Un poderoso instante de silencio
Poto lleva la delantera, es el guía que cualquiera querría tener. Va con paso tranquilo, contemplativo, pero atento al grupo: unas veinticinco personas entre adultos, jóvenes, adolescentes y niños muy pequeños. Además del calor, todos tienen algo en común esta mañana de verano en el Parque Provincial Sierra de la Ventana: fueron hasta allí buscando una porción de naturaleza en medio de las vacaciones. Lo que no saben todavía en el punto de partida del Sendero Claroscuro es que ninguno se irá de la misma forma que llegó.
Al frente de la expedición, este hombre apasionado por contar, por preguntar y sobre todo por escuchar propondrá al grupo de desconocidos, que apenas si han alcanzado cruzarse una mirada, superar juntos “los cinco desafíos”. Nada de alturas récord ni de trepar imposibles; tampoco extravagancias, pruebas de velocidad ni de resistencia. Los retos que él plantea, uno por uno, parecen más sencillos que avistar a un caballo salvaje –andan por ahí, están sus rastros– y no hay quien no quiera lograrlos. Primero, se trata de recorrer un camino sin emitir palabra; después, de hacer un tren humano y viajar del pastizal al bosque con los ojos cerrados tomados de los hombros del vecino (si el de adelante se agacha, habrá que imitarlo, pero si uno habla, chau, pierden todos). Hazañas como esta invitan a confiar. Cada tanto, el guía consulta cómo se sintieron, qué percibieron, si estuvieron cómodos. Halaga a los que se animan a compartir sus impresiones, no les insiste a quienes eligen callar.
Como cada punto se gana en equipo, Poto informa que para cumplir la siguiente prueba hace falta elegir a una persona “inteligente” y organiza la votación. Claro que antes de ungir al valiente se discute qué es la inteligencia, sin que haya una respuesta correcta (son formas de ver). Una chica de doce años y anteojos redondos resulta designada para llevar a cabo la misión: reconocer a través del tacto un árbol que previamente, y sin saber bien para qué, había elegido con los ojos tapados en el medio del bosque. La celebración de la victoria es ruidosa, aunque antes, justo antes del ¡sí, bravo, lo conseguimos!, existe un segundo de muda admiración.
Finalmente, la experiencia en el parque no es extrema, no es extensa, no es extenuante, pero sí extraordinaria. En buena medida porque pulveriza una serie de lugares comunes, como el valor del silencio, que no es de Perogrullo, una verdad obvia.
Hace apenas unos días, el genial coreógrafo británico Akram Khan se refería de varias formas a este preciado bien.
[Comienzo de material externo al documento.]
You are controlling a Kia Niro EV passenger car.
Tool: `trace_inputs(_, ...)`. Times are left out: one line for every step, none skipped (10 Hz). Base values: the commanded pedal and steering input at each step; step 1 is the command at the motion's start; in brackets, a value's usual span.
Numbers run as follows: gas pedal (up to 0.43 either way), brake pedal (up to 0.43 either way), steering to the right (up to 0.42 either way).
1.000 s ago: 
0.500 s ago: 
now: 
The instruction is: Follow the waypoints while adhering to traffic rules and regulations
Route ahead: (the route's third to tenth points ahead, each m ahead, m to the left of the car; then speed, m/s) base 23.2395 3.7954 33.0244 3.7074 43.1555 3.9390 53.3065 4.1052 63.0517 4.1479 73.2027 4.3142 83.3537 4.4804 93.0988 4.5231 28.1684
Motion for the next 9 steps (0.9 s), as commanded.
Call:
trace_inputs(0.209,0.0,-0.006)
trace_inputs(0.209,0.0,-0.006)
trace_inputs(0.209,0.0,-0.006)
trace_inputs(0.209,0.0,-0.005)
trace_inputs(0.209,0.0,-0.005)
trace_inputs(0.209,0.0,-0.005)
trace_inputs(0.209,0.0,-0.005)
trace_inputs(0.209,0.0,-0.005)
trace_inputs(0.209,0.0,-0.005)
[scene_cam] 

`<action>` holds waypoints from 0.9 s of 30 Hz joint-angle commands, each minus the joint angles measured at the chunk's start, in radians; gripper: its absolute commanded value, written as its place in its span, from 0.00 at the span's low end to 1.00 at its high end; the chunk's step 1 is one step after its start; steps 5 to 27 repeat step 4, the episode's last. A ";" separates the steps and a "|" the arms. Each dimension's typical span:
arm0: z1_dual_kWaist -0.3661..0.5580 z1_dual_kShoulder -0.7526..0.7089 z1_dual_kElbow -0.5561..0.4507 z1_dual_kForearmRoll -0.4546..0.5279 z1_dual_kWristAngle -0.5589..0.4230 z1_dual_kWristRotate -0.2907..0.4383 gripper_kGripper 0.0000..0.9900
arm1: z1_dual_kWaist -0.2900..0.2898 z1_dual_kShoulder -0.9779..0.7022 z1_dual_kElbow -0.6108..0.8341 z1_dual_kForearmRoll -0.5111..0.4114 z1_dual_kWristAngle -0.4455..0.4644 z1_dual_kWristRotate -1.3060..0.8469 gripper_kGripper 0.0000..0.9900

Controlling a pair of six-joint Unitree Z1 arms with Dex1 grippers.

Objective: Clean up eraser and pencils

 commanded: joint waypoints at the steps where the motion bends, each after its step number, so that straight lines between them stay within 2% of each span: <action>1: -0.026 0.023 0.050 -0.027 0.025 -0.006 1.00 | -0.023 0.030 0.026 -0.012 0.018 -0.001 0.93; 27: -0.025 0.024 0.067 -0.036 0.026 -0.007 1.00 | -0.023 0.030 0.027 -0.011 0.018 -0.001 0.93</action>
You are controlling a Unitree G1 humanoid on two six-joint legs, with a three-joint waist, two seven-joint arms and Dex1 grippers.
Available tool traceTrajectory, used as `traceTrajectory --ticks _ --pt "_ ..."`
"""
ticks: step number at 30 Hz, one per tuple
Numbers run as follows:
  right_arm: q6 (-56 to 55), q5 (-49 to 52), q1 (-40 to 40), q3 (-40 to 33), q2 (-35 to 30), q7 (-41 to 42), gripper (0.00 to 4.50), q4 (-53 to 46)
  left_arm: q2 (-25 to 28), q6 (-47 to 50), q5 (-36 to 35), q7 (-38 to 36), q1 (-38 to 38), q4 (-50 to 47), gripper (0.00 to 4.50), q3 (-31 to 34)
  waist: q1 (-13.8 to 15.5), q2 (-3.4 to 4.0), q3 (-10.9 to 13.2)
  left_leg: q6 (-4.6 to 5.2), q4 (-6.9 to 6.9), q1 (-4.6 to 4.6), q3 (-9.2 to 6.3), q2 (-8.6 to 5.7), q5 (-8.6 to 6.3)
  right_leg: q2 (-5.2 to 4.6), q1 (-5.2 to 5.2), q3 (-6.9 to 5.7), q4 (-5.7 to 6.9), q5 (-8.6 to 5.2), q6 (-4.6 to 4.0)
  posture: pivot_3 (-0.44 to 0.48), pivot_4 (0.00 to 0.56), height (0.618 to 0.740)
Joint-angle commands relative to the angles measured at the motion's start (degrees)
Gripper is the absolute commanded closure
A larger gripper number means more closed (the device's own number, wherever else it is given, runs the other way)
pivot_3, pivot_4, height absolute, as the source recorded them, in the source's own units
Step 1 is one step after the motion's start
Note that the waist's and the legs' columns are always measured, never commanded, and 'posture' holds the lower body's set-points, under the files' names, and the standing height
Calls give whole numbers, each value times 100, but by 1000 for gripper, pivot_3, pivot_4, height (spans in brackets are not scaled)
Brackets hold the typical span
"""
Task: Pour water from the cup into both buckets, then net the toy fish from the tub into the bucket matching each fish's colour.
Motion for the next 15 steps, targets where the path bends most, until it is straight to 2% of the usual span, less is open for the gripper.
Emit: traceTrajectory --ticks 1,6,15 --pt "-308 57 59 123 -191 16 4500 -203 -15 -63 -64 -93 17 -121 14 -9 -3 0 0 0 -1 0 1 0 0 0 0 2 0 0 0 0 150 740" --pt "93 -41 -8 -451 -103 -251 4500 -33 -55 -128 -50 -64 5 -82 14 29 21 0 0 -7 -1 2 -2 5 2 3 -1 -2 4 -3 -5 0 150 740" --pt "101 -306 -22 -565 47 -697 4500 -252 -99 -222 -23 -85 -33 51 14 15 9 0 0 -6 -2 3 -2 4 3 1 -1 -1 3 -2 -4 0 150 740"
En una entrevista con Carmen Gloria Larenas, directora del Teatro Municipal de Santiago de Chile, que se pudo seguir por streaming en el marco del festival Santiago a mil, el creador de origen bangladesí intentaba transmitir, por ejemplo, la potencia que tiene el silencio que un artista oye en el escenario cuando termina una obra, con miles de personas en la sala, antes de que se inicie el aplauso. Confesaba, también, como corolario de una reflexión sobre la tecnología –y sobre la reducción de los tiempos de atención que se está agudizando–, que le provoca tristeza que estemos perdiendo la capacidad de estar en silencio. Y hasta ofrecía un anagrama simple, que juega con las seis letras de la palabra listen (escuchar, en inglés) para formar otra, silent (silencioso). Daban ganas de cantarle ese tema de Drexler que dice: “No encuentro nada más valioso que darte/ Nada más elegante/Que este instante/ De silencio”.
La relación entre la salida a la naturaleza y Akram Khan puede parecer caprichosa o virtuosa. Se estrecha en un momento de aquella conversación inicialmente enfocada en presentar El libro de la selva, la obra más reciente del coreógrafo sobre el clásico de Kipling. Casi al descuido, lanza una fórmula irresuelta: “Ver para creer o creer para ver”. Y entonces uno vuelve a convocar a los sentidos y a la confianza y a la ilusión de que tal vez sí estemos conectados.